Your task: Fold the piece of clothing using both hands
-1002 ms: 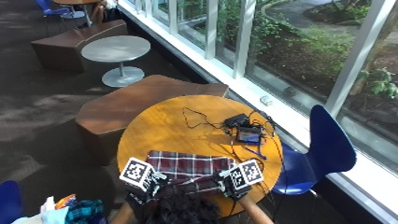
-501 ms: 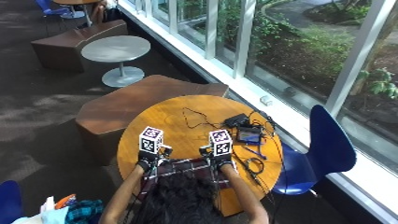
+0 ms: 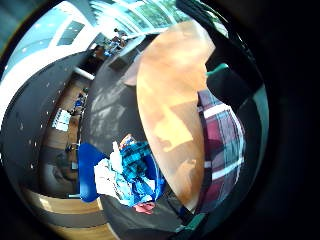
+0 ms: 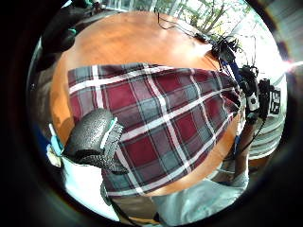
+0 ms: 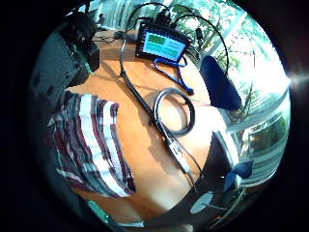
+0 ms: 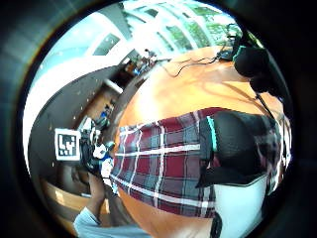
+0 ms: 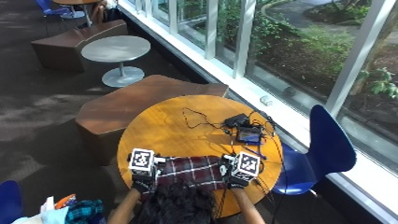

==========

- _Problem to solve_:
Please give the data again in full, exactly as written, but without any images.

- _Result_:
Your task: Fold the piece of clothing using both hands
-1002 ms: 
-501 ms: 
+0 ms: 
+0 ms: 
+0 ms: 
+0 ms: 
+0 ms: 

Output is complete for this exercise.